Complexity Graphics by Tatiana Plakhova

Autour de toi et moi ondoie la nue

gorgée d’étoiles blanches

bouffée de graines bleues

dans le firmament

on sème

pour une petite parcelle d’éternité

un incendie de feuilles vertes

une marée de fleurs parfumées

dont les éclats de nacre

rencontrent

pour un fol instant

ceux de ton chant amusé

Arborescence

Giorgos Gyparakis, Yin-Yan, (2011)

L’arbre de la lumière déploie ses branches comme des ailes, il nous touche de son regard le plus tendre. Il s’étend très lentement le long de nos côtes, se baigne dans nos baies, s’approvisionne de verts et d’oranges dans nos pinèdes et nos plaines.

Ses bourgeonnements de bleus et d’émeraudes allument des tempêtes de cris et d’épines. Ses racines font trembler l’air, grésiller la terre et les sentiers. Le temps se peuple de grincements, de murmures et de fougueuses feuilles. Les collines suent, les ravins froncent leurs fronts, les ombres fortes se collent aux êtres et aux choses avec une certitude à rompre tous les doutes. Le tronc de l’arbre, solide comme le poitrail d’un cheval, lance les fontaines des villages au galop.

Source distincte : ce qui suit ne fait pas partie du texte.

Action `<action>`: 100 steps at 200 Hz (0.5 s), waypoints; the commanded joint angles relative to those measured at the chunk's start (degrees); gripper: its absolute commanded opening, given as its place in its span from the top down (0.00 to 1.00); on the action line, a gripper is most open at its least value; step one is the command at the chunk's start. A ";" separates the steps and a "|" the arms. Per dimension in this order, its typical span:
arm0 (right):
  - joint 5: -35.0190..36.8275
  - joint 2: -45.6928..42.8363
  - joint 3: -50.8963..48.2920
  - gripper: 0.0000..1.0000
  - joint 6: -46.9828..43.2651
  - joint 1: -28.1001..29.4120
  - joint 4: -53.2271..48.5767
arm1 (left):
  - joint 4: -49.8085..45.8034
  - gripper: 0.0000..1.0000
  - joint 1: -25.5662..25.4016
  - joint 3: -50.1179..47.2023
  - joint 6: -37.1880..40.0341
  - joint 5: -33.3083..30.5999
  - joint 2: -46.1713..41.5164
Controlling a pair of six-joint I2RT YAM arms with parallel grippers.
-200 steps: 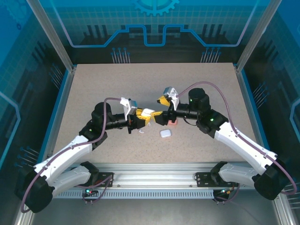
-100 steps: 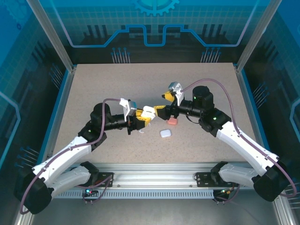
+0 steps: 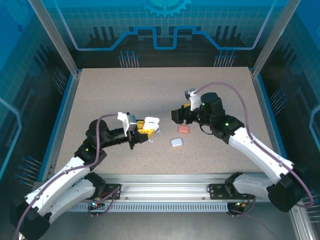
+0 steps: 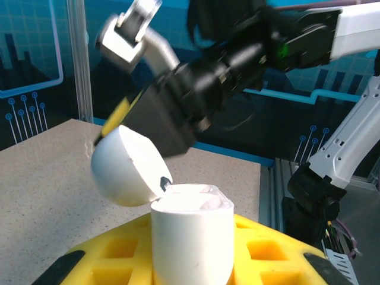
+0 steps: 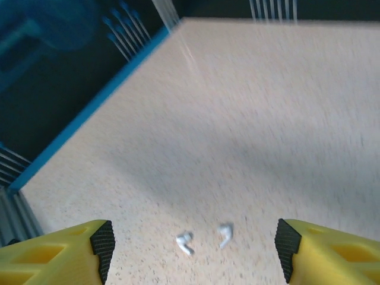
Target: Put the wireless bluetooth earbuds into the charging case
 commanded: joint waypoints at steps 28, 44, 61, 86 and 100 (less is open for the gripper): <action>4.69 16.30 8.06 0.31 7.64 2.79 -11.46 | 0.22 0.86 -0.46 -2.59 1.86 -2.61 -4.50; 8.93 22.46 13.51 0.33 7.65 5.64 -16.00 | 1.45 0.86 -0.42 -3.58 1.68 -2.73 -5.48; 11.51 29.05 19.66 0.36 7.33 7.85 -20.68 | 1.57 0.86 -0.45 -3.86 1.51 -2.80 -6.34; 11.06 37.15 25.68 0.41 8.34 9.16 -22.95 | 1.78 0.86 -0.46 -4.17 1.39 -2.64 -7.37; 11.77 40.61 28.67 0.44 8.57 9.91 -24.29 | 1.63 0.86 -0.46 -4.13 1.42 -2.80 -7.92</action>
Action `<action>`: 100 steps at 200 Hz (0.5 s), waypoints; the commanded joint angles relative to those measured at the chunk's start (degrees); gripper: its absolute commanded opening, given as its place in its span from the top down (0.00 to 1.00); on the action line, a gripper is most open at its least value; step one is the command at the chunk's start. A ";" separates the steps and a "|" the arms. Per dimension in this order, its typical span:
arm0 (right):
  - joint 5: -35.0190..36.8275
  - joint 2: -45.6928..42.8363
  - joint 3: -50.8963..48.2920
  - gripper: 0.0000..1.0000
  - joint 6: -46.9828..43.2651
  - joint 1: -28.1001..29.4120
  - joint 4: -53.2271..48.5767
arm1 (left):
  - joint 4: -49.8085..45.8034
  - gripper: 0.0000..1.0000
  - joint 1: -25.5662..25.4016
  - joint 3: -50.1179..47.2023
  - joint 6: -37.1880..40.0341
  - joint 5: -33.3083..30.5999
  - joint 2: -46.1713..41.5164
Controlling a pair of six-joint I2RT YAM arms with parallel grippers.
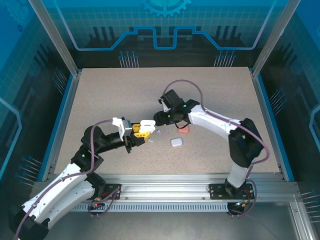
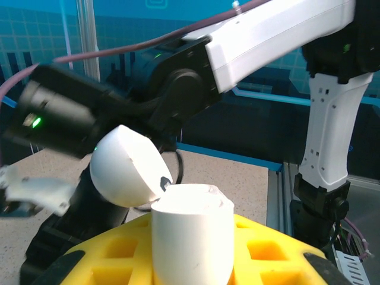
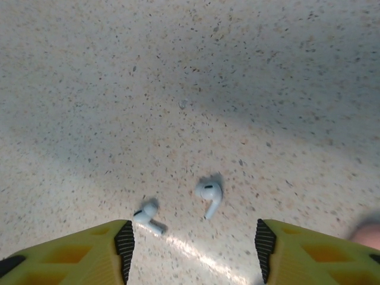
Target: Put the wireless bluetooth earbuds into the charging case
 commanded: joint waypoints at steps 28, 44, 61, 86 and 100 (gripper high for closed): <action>3.92 10.94 9.52 0.47 0.72 2.52 -9.36 | 4.37 0.86 -0.41 -1.59 -0.53 -0.46 -2.49; 5.40 13.81 12.15 0.49 0.28 3.43 -11.48 | 4.99 0.86 -0.44 -1.84 -0.90 -0.45 -2.86; 5.53 16.08 13.89 0.51 0.10 3.99 -12.47 | 5.27 0.86 -0.43 -2.04 -0.95 -0.68 -3.24; 5.76 18.51 15.96 0.53 0.01 4.38 -13.74 | 5.09 0.86 -0.39 -2.00 -0.70 -0.78 -3.48; 5.85 19.63 16.74 0.53 -0.12 4.57 -14.36 | 4.53 0.86 -0.37 -1.84 -0.45 -0.82 -3.49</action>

Quand l’arbre de la lumière secoue ses plumes, il pleut des couleurs. Larmes lourdes et brûlantes, larmes blanches et muettes. On dirait que le monde est devenu futile comme la poudre que contiennent les cœurs des fleurs. On dirait qu’un cercle de feu lui danse au dessus de la tête. Le jour n’est guère plus grand qu’une graine et la nuit n’existe plus. L’arbre de lumière ayant découvert sa cime est bien résolu à ne plus jamais disparaître.

Magique

Source

Plus rien ne la retient et ce n’est pas le ciel las et argenté qui  modifiera sa résolution: elle ne vieillira pas. Elle ne se transformera pas en grenier poussiéreux. Elle ne veut donner aucune chance aux regrets, à la rancune. Personne ne modifiera ses voix internes, personne ne prendra plus le contrôle des rênes de sa vie, elle préfère se taire et partir. Même si la route est mauvaise ou nouvelle et cruelle, elle inventera toujours les moyens d’échapper aux emprises des préjugés, de devancer ses poursuivants. Elle  ne veut pas marchander sa liberté au profit du confort, de la banalité, d’un compromis avec les habitudes. Elle prévoie de ne compter que sur ses propres forces internes, son rocher comme un soleil planté dans la mer sera son point de départ, son port d’attache.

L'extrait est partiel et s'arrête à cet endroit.